5. Tall socks. Inevitably, one of the horses gets a little scrape, or a little leg funk. Bandaging is never fun, but especially here, where the skin irritation caused by vetwrap or Elastikon (you know, the stuff you use to cover the wound, which then goes and causes another wound. Ugh.) can flare up new levels of funk. 

I’ve started using knee-high socks, retired from my own collection, as bandaging. It’s certainly not sterile, so for a large wound it wouldn’t be the thing, but for all the little bumps and scrapes, it’s perfect. And they’re fun!

6. Ultra Balancer. I just paid—OMG, I’m getting the shakes as I write this—$17 for a bale of acceptable, not amazing, hay. Grass down here looks more like astroturf, and it doesn’t grow well in the winter. And for my easy-keeper horses, where a diet of hay and grass is mostly enough, down here, they don’t get the nutrition they do at home. I feed Pennfield’s Ultra Balancer, a ration balancer designed for easy keepers, because I know that it’ll back up the nutrition they’re getting from the minimal forage available. And like all Pennfield feeds, the quality is unparalleled.

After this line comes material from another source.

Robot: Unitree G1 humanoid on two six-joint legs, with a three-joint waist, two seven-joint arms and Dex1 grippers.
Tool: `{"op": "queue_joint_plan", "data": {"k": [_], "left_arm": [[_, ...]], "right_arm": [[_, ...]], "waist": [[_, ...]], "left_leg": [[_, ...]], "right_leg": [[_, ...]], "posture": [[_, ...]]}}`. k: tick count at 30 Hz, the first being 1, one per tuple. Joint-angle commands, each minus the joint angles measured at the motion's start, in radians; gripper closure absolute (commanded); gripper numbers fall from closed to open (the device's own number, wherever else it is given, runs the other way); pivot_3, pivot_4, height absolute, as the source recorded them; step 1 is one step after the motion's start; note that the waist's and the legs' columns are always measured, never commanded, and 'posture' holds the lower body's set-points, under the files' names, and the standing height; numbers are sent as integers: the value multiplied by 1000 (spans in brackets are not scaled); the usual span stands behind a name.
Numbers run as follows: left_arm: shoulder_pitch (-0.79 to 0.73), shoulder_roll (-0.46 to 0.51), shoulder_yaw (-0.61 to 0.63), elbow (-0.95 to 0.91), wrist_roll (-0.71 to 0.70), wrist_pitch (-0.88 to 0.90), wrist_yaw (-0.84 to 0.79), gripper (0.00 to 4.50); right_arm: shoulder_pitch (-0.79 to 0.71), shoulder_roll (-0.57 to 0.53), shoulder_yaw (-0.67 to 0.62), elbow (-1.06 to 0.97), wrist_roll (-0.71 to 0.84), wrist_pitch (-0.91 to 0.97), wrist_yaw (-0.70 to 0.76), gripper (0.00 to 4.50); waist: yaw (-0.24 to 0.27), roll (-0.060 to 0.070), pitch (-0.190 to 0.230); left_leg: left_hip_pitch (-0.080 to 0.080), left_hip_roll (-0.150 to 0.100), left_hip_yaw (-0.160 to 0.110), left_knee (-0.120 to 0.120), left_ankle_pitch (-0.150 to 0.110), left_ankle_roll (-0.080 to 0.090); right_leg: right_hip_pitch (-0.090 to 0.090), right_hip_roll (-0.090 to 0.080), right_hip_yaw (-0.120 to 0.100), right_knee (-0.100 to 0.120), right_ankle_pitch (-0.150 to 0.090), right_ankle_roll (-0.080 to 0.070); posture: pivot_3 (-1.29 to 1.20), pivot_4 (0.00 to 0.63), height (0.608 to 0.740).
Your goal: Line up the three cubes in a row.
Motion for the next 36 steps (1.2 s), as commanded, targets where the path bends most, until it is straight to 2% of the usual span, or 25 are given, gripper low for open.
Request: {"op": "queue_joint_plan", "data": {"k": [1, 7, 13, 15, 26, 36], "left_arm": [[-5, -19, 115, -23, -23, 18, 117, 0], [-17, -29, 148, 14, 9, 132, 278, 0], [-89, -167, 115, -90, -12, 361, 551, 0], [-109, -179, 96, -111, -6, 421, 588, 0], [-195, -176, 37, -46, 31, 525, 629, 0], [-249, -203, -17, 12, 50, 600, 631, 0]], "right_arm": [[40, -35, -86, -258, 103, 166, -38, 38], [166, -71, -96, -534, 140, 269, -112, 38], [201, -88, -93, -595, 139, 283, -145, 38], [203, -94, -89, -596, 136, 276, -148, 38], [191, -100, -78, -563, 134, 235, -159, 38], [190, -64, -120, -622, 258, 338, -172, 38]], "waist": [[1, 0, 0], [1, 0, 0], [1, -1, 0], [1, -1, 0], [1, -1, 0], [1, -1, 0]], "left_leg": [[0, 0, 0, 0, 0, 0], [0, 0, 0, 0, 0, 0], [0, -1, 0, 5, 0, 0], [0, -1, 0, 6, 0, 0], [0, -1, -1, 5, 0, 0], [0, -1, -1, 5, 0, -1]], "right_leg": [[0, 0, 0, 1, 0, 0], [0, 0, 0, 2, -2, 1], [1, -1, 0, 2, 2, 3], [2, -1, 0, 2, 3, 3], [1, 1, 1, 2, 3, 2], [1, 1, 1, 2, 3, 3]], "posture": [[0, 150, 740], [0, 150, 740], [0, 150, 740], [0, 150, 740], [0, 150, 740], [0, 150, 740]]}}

7. Equilibrium boots. Once again, the Floridian funk facilitated the need for a boot I could hose off every day. The fleece-lined boots that we use at home just pick up the dirt, sand and permeating ick that South Florida has to offer, but these guys are lightweight and quick to dry after their daily hosing. And they wear like iron—the sets I picked up last year still look new two seasons later.